Azoospermia is described as a lack of spermatozoids in the ejaculate. Some men naturally develop this alteration due to a deficient spermatogenesis, which is called secretory azoospermia. Other men develop it due to an obstruction in the vas deferens, which transport spermatozoids. This type of azoospermia is called obstructive azoospermia.

In some cases, azoospermia is caused by a vasectomy. When a man decides he no longer wishes to have more children, he can undergo this male sterilization surgical intervention.

What is a vasectomy?

A vasectomy is a surgical intervention, which consists in the separation and posterior tying of the vas deferens. This way, ejaculated semen no longer contains spermatozoids, producing an obstructive azoospermia.

During the operation, the patient is put under local anaesthesia. The procedure is relatively simple and last for 30 minutes to an hour. After waiting for a reasonable time, the patient can go home because the intervention does not require hospitalization. During the days following the intervention, the patient should clean the injury in order to avoid infections and for it to heal correctly.

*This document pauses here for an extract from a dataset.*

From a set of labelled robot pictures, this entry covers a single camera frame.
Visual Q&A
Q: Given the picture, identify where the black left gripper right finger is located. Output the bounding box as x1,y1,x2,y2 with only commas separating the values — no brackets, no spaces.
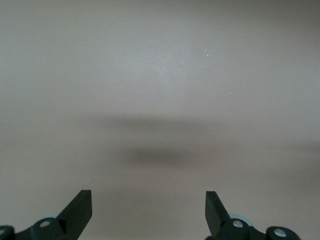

Vasectomy prevents pregnancy. Spermatozoids are still produced in the testicles, but they cannot leave the vas deferens because these conductive tubes are separated. The spermatozoids are reabsorbed by the organism. Vasectomy does not affect sexual potency or the ability to have an erection. After the operation and healing period, the man can have sexual intercourse without any problems. He will ejaculate, but there will be no spermatozoids in the ejaculated semen.

A seminogram should be performed in order to evaluate if the vasectomy was correctly performed. Sperm count should be zero. The urologist decides how long the patient should wait until the existence of no spermatozoids in the deferens is assured. In some cases, the waiting period is of between 3 and 6 months.

Vasectomy reversal

Vasectomy should be considered irreversible and a man should only do it when he no longer wants to have more children. However, many men regret the vasectomy and decide they want to have another child. When this happens, there are several options.

In some cases, a vasectomy reversal can be performed. The urologist who did the vasectomy should be consulted in order to evaluate if the vasectomy can be reversed. This is a complex procedure, which not always works. If the vasectomy can be reversed, a pregnancy can naturally be achieved.

The option, which offers more probabilities of pregnancy is the in vitro fertilization, more specifically the ICSI. Spermatozoids, which will fertilize the eggs, are obtained thanks to an epididymal aspiration or testicular biopsy

Once spermatozoids have been acquired, an ICSI is performed because this procedure does not require a high number of spermatozoids. Although not frequent, conventional in vitro fertilization is sometimes used. Artificial insemination is never used because the number of mobile spermatozoids is not enough to make the technique viable. The sperm sample is very valuable and is collected through an intervention and not due to its ejaculation.